LISTED RECORDS: Begin
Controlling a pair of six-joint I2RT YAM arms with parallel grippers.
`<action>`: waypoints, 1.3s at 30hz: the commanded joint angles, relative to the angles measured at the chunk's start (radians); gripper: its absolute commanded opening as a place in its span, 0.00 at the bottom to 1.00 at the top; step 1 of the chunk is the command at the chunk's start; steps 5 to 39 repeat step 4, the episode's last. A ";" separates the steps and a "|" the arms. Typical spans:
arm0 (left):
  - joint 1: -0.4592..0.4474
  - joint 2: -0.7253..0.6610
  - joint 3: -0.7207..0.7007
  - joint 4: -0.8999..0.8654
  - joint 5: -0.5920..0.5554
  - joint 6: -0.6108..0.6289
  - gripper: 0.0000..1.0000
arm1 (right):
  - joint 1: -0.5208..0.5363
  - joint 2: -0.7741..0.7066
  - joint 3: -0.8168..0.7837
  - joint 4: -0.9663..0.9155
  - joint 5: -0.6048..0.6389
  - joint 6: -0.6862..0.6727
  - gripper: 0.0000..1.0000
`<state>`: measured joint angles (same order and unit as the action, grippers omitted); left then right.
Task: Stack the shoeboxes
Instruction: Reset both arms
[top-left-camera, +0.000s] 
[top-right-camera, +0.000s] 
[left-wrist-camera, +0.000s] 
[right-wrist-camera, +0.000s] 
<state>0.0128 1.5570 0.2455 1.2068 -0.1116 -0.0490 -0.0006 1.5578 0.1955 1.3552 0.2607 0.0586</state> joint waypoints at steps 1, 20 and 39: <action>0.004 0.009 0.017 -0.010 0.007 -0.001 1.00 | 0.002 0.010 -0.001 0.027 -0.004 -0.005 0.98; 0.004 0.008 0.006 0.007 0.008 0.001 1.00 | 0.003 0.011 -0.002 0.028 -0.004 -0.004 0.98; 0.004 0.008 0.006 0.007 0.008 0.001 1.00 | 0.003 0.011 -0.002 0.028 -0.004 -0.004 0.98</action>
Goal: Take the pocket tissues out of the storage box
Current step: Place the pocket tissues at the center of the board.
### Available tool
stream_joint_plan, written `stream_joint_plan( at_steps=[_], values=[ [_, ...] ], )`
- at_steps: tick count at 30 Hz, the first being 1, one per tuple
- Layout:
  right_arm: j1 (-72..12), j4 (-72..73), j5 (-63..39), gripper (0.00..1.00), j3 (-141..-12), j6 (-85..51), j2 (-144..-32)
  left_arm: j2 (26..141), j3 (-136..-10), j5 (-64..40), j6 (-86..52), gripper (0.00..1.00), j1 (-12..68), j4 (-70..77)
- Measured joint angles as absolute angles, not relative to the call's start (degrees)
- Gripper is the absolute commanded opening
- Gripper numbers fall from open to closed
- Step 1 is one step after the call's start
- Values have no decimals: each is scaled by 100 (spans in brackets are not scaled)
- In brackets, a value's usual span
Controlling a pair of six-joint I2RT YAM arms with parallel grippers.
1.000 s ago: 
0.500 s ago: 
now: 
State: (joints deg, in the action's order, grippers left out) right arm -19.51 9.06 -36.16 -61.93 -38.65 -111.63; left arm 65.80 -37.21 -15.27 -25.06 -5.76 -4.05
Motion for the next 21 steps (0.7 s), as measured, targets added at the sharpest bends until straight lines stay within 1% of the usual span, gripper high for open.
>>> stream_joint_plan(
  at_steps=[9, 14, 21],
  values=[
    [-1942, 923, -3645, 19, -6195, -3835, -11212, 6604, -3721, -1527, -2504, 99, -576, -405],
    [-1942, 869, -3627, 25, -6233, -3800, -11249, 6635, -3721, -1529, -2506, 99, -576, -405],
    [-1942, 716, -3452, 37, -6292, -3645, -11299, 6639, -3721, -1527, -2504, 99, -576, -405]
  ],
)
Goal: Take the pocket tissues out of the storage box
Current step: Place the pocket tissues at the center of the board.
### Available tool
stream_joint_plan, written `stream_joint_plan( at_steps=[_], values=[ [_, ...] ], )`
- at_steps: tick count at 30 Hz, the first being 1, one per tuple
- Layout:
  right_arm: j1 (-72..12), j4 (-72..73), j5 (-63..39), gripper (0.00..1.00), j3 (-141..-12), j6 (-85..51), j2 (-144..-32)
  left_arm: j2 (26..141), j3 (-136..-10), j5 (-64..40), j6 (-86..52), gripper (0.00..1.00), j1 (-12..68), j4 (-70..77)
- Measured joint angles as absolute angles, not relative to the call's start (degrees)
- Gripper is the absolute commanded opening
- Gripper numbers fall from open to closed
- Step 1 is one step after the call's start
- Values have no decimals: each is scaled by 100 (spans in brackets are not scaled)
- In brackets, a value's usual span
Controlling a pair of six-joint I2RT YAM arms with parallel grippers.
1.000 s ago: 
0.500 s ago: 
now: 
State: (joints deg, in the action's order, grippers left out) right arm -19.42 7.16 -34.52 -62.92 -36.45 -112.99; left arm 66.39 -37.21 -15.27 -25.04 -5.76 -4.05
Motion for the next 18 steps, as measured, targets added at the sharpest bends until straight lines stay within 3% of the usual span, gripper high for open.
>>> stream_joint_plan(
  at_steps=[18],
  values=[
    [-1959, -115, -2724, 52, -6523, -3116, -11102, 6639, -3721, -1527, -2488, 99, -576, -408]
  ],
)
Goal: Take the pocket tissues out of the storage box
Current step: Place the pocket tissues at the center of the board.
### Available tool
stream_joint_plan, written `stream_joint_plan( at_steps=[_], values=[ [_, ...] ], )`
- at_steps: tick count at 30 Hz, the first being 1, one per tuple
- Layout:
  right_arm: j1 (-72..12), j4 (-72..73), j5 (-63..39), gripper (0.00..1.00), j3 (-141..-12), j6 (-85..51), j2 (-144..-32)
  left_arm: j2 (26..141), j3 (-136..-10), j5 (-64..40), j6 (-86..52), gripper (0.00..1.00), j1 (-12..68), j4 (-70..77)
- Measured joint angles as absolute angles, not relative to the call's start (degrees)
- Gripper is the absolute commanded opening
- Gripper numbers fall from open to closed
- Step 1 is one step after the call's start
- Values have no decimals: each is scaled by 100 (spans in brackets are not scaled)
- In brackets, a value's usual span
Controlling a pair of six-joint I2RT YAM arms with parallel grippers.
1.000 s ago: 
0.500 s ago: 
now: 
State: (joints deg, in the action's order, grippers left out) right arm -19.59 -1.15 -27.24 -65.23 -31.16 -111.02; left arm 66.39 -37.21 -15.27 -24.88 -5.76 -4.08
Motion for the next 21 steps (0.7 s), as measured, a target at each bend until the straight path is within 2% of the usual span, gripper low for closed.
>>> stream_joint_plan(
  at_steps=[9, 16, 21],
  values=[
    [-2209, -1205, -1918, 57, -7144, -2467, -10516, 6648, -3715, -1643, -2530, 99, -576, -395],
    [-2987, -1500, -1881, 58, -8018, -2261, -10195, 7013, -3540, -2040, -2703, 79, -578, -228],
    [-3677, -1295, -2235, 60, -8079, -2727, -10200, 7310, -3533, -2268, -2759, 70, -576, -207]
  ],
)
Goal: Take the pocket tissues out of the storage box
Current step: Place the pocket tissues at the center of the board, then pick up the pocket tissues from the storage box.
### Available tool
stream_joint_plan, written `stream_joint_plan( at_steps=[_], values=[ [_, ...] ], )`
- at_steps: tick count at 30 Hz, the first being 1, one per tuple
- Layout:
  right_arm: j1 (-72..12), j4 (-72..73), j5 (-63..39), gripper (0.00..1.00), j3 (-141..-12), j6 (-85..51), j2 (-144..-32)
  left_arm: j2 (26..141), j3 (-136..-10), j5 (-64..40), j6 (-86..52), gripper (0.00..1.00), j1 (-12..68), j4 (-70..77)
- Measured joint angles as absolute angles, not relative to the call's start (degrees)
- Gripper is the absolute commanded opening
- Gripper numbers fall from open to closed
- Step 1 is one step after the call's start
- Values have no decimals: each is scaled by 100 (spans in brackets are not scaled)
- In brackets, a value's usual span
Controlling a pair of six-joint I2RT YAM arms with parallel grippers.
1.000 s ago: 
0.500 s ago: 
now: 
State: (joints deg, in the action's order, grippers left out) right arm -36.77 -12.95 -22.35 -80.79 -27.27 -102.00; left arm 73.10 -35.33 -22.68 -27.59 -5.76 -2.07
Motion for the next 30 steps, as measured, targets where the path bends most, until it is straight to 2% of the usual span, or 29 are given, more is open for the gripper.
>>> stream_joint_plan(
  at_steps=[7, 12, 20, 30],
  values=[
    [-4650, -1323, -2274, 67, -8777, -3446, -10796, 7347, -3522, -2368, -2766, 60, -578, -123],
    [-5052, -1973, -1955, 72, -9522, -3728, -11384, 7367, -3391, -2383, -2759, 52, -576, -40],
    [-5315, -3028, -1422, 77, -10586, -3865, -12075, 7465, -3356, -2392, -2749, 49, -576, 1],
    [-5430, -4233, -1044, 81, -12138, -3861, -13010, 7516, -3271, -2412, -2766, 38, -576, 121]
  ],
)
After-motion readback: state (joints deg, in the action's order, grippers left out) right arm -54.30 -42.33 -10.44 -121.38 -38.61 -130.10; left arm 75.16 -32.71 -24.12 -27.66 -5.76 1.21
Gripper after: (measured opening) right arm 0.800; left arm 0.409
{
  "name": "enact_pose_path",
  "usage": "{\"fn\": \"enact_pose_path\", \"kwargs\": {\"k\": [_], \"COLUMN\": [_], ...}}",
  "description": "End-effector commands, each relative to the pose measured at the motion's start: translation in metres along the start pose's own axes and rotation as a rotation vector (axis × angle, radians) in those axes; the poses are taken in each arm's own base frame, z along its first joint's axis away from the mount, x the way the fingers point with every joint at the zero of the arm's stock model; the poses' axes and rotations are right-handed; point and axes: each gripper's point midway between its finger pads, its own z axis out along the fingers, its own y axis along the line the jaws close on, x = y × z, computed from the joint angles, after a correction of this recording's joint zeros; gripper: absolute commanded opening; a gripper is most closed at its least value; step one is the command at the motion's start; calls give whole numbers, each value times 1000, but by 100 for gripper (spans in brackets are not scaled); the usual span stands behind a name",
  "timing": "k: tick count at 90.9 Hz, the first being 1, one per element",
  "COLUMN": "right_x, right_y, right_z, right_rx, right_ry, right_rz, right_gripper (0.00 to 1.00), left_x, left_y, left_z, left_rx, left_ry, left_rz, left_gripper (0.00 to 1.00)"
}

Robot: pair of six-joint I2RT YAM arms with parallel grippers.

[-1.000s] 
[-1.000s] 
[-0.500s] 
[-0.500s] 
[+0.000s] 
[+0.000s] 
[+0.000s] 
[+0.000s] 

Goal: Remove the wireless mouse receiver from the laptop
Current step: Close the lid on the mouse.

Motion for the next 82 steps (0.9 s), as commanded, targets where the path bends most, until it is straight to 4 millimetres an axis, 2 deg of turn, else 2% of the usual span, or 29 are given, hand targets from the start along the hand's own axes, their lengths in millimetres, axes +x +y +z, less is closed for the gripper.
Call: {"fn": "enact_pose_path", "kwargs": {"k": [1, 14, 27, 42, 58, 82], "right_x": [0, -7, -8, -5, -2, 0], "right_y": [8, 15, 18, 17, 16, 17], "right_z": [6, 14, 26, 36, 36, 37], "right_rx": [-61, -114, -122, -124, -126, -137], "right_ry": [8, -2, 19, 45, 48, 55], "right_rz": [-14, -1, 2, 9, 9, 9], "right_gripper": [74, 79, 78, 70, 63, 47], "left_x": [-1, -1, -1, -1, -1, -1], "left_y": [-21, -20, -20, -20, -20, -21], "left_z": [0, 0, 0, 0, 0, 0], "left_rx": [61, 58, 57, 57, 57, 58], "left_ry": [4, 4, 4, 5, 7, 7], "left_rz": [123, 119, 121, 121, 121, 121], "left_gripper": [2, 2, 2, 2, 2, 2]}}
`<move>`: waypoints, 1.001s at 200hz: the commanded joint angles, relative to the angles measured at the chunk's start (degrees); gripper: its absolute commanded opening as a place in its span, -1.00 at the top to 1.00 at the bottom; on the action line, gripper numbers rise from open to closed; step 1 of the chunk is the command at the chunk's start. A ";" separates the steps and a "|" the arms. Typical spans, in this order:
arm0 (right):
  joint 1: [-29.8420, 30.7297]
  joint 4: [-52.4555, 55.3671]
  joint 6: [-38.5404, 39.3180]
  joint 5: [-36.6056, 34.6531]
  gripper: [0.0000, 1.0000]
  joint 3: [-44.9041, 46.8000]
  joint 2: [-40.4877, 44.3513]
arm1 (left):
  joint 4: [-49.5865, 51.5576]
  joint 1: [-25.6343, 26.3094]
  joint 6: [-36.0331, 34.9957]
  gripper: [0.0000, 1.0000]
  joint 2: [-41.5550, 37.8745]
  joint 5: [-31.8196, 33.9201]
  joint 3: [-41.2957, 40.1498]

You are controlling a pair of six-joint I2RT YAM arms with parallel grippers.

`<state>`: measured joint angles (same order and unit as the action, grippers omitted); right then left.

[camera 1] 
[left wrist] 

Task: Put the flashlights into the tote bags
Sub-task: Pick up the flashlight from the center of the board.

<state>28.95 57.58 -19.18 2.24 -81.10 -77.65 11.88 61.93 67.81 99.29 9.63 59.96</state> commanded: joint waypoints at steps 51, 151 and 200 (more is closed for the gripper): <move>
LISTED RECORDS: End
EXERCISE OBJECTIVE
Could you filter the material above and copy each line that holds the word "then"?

EXPECTED ANSWER
`<state>`: measured joint angles (same order and unit as the action, grippers omitted); left then right.
Current step: Place the pocket tissues at the center of the board, then pick up the pocket tissues from the storage box.
`<state>`: measured joint angles (same order and unit as the action, grippers omitted); right then left.

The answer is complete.